As for deaths, Gnaeus Pompeius Magnus or Pompey the Great never got to visit Portsmouth before keeling over in 43BC. Distant relative of American musician who plasters his Facebook page with pleas to become vegan – Herman Melville, writer of Moby Dick finished his final chapter in life back in 1891. Micro biologist Louis Pasteur experienced pasteurisation himself in 1859. Founder of department stores with the big tower in Chicago bearing his surname, Richard Warren Sears closed for business in 1914. Star gazer Edwin Powell Hubble, (the one the telescope’s named after), found he was unable to focus from 1953. Aeroplane builder William Edward Boeing taxied off the planet in 1956. One of the Marx brothers, (and it’s not Karl), Adolph, or Arthur Duer Marx who was known as Harpo, found he couldn’t blow his horn from 1964. Not wanting to go a day without mentioning a Pope, here we have Pope John Paul I who landed the top job for all of, oohh, 33 days before going onto higher things in 1979.
Actor known for his role in the film version of Chitty Chitty Bang Bang – Robert Murray Helpman(n) had his checkmate moment in 1986. Having mentioned Ferdinand Emmanuel Edralin Marcos Sr., a week or so ago in honour of his birthday, here he is again given he stopped buying his wife shoes in 1989. Jazz musician and band leader Miles Dewey Davis III, not only ran out of puff but also stopped waving his arms about in 1991. Film producer who co-produced various James Bond films, Herschel ‘Harry’ Saltzman didn’t have his funeral in Berlin back in 1994. Dad to current Prime Minister of Canada who was himself 15th Canadian Prime Minister – Joseph Philippe Pierre Yves Elliott Trudeau came to the end of his political, and personal, life in 2000. Fellow Canadian who was not only part of the brewing dynasty, but also a senator – Hartland de Montarville Molson found his best before date was in 2002. President of Panama – Guillermo David Endara Galimany didn’t use his hat after 2009. Finally, Israeli Prime Minister Syzmon Perski – or Shimon Peres started having pebbles left on his grave from 2016.

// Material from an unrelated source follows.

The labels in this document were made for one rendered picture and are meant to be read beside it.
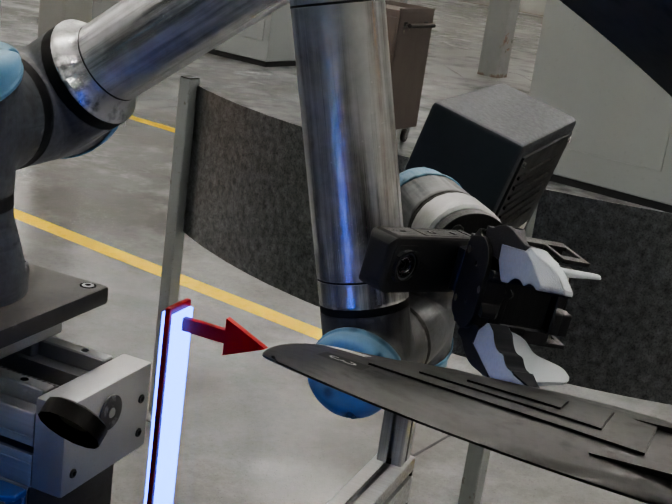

You will be pleased to hear today’s listing contains not only two dead Popes, (more on them later), but the births of various musicians – one of which is, you’ve guessed it, Norwegian, along with other random people plucked from the information super bridleway. That said, we start with monarch from the House of Bourbon, (though whether this is the chocolate biscuit or type of whiskey hasn’t been recorded) – who ruled not as only King of France, but also Navarre, King Louis XIII of France and Louis II of Navarre de merged from his mum in 1601. American revolutionary leader now known for a beer named in his honour, Samuel Adams started to make a name for himself in 1722. Modest comedian, actor and magician who went with the titles, ‘The Great Ballantine’ and ‘The Amazing Ballantine’, (though whether he actually was will remain a mystery), entertainer Carl Ballantine appeared in a puff of smoke back in 1917. Baseball player/manager John Michael Paveskovich or Johnny Pesky may well have been a pesky child from 1919. Actor known for playing Chief Bromden in One Flew Over the Cuckoos Nest, Muscogee (Creek) tribe member William ‘Will’ Sampson Jr., was born to the wind, (probably in more ways than one), in 1933. Black leather glove wearing 1970’s rocker with the sideburns, born Bernard William Jewry before renaming himself Shane Fenton and then settling on Alvin Stardust, had his first coo ca choo moment in 1942. One fourth of Canadian band bearing his name, Randolph Charles ‘Randy’ Bachman hadn’t seen anything yet in 1943. Also making their appearance that year, un-amusing leek waving Welsh comedian/singer, Maxwell ‘Max’ Boyce started his incredible plan. Comedy actor Robin Courteney Nedwell had a slice of life from 1946.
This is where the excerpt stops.